Selanjutnya adalah digital banking. Physical distancing atau bahkan social distancing mendorong perbankan syariah untuk mengalihkan seluruh kegiatan pelayanan produk dan jasanya yang awalnya dilakukan secara tatap muka secara langsung namun sekarang harus dibatasi. Juga didukung dengan keluarnya pernyataan WHO terkait uang kertas sebagai media penyalur virus. Hal ini dapat dipandang sebagai suatu tantangan bagi perbankan syariah untuk mengalihkan atau mengkonversi segala kegiatan transaksinya agar dilaksanakan secara digital meskipun tetap diperlukan fungsi manusia sebagai user yang tidak dapat digantikan oleh mesin.

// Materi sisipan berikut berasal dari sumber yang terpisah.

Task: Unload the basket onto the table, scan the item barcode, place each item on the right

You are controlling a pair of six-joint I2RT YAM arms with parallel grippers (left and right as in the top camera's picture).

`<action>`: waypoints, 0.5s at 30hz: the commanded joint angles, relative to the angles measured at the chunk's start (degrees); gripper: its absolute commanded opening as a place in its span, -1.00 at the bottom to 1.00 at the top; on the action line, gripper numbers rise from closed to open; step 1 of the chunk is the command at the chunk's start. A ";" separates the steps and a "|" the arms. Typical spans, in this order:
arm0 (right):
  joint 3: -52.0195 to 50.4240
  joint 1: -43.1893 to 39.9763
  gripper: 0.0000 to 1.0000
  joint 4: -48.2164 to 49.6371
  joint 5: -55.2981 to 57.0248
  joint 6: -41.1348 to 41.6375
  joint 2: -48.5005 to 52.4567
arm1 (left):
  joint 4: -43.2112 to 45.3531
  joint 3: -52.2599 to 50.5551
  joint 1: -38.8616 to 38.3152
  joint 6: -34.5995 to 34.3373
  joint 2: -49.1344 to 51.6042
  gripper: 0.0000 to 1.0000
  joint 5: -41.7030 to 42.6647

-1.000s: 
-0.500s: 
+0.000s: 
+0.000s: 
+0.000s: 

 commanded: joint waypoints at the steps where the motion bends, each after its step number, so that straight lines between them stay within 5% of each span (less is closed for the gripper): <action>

Selain untuk membantu memutus rantai penyebaran virus hal ini juga dapat menjadi personal branding tersendiri bagi perbankan syariah dalam bidang pengembangan teknologi informasi juga dapat memudahkan perbankan syariah untuk tetap eksis ditengah pandemi yang berpotensi mengancam pertumbuhan perbankan syariah. Selain pelayanan perbankan yang dialihkan menjadi digital banking, dapat pula diberlakukan beberapa proses verifikasi pembiayaan atau yang lainnya melalui video call.

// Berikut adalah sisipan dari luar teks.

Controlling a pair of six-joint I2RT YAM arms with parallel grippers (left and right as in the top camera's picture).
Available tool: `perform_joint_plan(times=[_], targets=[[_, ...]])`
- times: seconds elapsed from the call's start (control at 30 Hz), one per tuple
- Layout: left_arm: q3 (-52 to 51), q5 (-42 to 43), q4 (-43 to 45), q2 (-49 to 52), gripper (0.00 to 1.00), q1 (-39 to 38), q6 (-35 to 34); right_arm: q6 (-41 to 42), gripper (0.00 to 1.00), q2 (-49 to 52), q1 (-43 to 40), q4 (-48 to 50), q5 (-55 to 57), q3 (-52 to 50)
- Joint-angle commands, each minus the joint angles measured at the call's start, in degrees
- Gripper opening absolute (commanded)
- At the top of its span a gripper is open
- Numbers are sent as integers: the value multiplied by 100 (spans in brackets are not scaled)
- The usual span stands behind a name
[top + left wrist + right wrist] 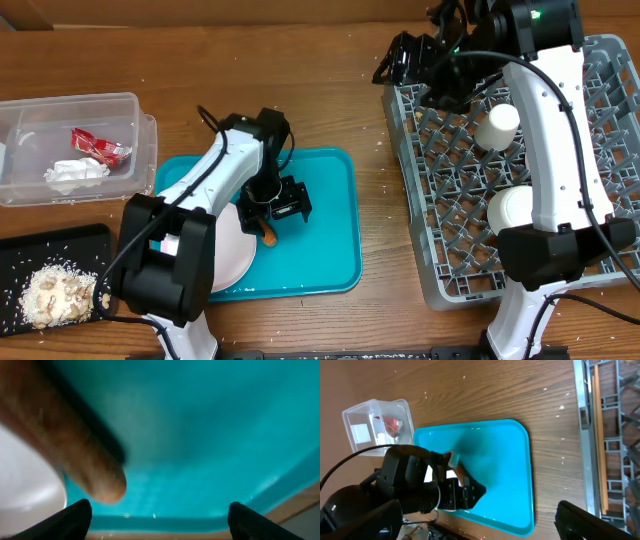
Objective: Sort waste into correct bins and load items into the dishwasher
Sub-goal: 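Close the left gripper on the carrot piece and lift it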
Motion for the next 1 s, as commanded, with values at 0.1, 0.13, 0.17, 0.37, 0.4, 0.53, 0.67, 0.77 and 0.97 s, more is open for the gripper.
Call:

Kemudian adalah ajang adu inovasi dan kreativitas bank syariah  di tengah pandemi. Virus Corona menuntut perbankan untuk berperan aktif dan inovatif. Diharapkan, bukan hanya untuk menekan para nasabah melakukan pembayaran atas pembiayaan tetapi juga dengan membantu nasabah dalam memasarkan produk-produk penjualannya terutama para terutama pelaku Usaha Mikro Kecil Menengah atau UMKM. Perbankan syariah dapat membuatkan suatu platform digital yang bertujuan untuk memfasilitasi pembinaan dan memperluas jangkauan penjualan produk pelaku UMKM yang dapat terhubung dalam satu ekosistem dan bertransaksi secara online. Tidak hanya sekedar menyediakan platform digital bagi para pelaku UMKM untuk bertemu dan bertransaksi, diharapan juga para pelaku UMKM mendapatkan pendampingan dan konsultasi bisnis dari perbankan syariah. Pendampingan sekaligus konsultasi ini juga dapat dilakukan dalam beberapa program pendidikan dan pelatihan online agar dapat mendorong para pelaku UMKM untuk meningkatkan kapasitas diri sendiri dan usahanya di tengah himbauan pemerintah untuk menekan penyebaran virus COVID-19. Sehingga hubungan antara bank dengan nasabah tidah hanya terkait debitur kreditur yang berorientasi pada keuntungan dan bagi hasil, namun lebih jauh lagi.

Dengan adanya virus ini, semoga kita semua dapat memandang apa yang tengah terjadi tidak hanya sebagai ancaman tetapi juga sebagai sebuah peluang untuk meningkatkan kualitas dan kapasitas diri atau badan usaha agar terus berinovasi dan berkreasi untuk mempertahankan eksistensi.